_WHAT IS EXPECTED_:
Please output exactly the part of the records below that opens with the line containing "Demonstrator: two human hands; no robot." and closes with the line containing "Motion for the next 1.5", both lines included, and nothing else.

_INPUT_:
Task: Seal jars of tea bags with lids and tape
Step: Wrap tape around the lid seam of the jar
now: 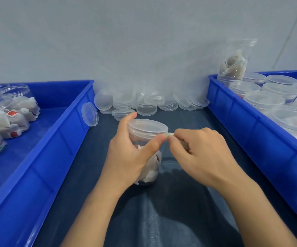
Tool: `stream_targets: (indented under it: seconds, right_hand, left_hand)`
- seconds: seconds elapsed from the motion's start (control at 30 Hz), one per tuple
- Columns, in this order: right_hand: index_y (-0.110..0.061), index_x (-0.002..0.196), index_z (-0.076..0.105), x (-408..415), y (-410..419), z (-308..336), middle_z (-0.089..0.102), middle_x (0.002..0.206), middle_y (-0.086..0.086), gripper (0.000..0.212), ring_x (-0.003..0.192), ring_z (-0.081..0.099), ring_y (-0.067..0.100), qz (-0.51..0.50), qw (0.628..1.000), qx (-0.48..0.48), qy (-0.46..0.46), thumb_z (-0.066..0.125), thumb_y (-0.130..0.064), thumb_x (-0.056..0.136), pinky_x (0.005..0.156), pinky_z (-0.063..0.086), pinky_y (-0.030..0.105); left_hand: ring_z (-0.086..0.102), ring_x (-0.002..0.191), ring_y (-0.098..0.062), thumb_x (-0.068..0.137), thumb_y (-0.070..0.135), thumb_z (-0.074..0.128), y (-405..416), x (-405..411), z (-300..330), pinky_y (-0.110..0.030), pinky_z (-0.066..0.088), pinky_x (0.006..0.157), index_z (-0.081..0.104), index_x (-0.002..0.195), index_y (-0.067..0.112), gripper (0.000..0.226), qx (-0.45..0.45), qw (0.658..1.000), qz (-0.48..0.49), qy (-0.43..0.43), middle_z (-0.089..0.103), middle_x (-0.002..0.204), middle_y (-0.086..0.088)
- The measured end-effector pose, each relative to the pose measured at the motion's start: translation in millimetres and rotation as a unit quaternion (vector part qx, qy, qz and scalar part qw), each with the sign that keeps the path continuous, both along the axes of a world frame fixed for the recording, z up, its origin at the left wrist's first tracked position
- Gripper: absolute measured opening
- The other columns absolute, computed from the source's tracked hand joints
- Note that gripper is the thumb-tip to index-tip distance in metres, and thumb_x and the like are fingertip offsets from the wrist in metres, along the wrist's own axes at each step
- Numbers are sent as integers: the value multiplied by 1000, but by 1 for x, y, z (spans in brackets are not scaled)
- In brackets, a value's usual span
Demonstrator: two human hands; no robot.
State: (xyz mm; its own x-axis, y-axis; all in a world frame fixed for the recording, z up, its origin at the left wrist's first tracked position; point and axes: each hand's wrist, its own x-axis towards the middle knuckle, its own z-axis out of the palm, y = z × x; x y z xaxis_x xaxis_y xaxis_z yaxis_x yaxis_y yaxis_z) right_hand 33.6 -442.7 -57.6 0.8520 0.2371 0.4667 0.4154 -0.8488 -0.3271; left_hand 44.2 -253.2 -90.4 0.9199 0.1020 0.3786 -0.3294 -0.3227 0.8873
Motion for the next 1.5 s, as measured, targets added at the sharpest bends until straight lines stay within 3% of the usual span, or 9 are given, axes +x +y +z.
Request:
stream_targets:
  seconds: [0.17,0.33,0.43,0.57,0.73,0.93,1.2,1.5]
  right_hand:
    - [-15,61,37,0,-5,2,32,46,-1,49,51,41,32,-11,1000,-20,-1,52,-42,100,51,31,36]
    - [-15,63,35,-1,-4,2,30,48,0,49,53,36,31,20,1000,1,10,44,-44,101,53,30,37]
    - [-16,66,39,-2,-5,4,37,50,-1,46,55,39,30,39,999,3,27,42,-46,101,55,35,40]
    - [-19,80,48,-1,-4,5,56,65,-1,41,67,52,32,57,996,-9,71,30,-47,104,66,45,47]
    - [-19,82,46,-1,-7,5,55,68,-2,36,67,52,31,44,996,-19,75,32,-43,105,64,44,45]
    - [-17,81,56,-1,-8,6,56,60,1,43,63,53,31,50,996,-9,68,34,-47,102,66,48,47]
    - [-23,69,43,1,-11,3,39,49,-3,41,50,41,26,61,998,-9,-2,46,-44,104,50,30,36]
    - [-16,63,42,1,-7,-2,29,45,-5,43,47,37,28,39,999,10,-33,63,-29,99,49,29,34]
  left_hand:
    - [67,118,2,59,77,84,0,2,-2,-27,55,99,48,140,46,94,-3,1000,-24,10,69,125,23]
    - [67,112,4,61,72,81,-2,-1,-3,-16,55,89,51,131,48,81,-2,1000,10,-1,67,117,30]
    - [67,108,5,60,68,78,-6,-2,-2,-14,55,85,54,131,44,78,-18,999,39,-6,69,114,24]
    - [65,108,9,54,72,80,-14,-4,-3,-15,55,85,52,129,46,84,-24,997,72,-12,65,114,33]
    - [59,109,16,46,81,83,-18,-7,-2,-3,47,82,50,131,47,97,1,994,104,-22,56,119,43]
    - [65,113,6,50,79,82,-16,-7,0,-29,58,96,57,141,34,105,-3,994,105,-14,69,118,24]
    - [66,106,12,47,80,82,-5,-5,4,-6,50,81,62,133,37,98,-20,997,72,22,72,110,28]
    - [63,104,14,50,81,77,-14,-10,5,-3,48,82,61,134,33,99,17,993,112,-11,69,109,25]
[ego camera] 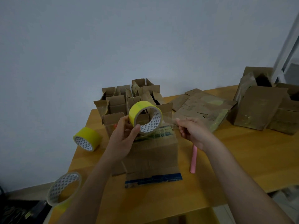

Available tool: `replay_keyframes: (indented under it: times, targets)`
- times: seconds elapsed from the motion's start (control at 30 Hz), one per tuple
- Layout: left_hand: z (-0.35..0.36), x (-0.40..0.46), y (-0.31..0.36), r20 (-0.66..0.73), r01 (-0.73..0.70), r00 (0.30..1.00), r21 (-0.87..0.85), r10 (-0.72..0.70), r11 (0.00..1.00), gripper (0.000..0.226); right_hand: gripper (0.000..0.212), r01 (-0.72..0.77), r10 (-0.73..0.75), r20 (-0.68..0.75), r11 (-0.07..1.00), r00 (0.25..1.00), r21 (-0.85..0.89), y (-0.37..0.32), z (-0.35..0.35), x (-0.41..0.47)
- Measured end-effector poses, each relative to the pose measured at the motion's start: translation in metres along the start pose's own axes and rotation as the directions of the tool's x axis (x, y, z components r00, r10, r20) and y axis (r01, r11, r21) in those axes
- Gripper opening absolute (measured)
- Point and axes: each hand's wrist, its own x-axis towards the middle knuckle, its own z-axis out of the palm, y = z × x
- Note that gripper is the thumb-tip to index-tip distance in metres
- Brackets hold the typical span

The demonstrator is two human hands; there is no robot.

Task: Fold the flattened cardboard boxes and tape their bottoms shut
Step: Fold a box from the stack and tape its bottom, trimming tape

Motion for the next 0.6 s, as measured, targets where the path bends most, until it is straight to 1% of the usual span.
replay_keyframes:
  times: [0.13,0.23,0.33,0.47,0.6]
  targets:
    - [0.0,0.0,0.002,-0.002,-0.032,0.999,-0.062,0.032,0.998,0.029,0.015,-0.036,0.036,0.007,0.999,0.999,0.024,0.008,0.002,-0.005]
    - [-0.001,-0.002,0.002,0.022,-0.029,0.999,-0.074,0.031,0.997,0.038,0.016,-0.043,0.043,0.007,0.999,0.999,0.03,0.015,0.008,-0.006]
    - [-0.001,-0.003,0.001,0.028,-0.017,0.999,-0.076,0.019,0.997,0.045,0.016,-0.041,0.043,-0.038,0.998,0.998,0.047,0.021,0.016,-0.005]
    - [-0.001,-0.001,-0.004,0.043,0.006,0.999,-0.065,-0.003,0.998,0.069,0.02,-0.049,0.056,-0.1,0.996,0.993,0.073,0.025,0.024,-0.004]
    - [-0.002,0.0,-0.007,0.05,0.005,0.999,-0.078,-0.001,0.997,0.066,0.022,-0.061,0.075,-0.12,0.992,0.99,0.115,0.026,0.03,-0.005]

_RESPONSE_:
Demonstrator: two human hands; no robot.
State: (xyz mm; its own x-axis, y-axis; all in a world frame fixed for the recording, z up, its origin at the left wrist's first tracked position; point and axes: each hand's wrist, its own x-axis towards the middle knuckle, its own z-axis out of the palm, y = z × x; x y z xaxis_x xaxis_y xaxis_z yaxis_x yaxis_y yaxis_z) right_hand 33.6 -442.7 -57.6 0.8520 0.2371 0.4667 0.4154 -0.8488 -0.3271; left_hand 44.2 -253.2 -90.4 0.9199 0.1020 0.3786 -0.3294 -0.3227 0.8873
Motion for the next 1.5 s, as measured, targets added at the sharpest bends until straight lines stay within 3% of the usual span, or 9 are given, axes +x +y +z.

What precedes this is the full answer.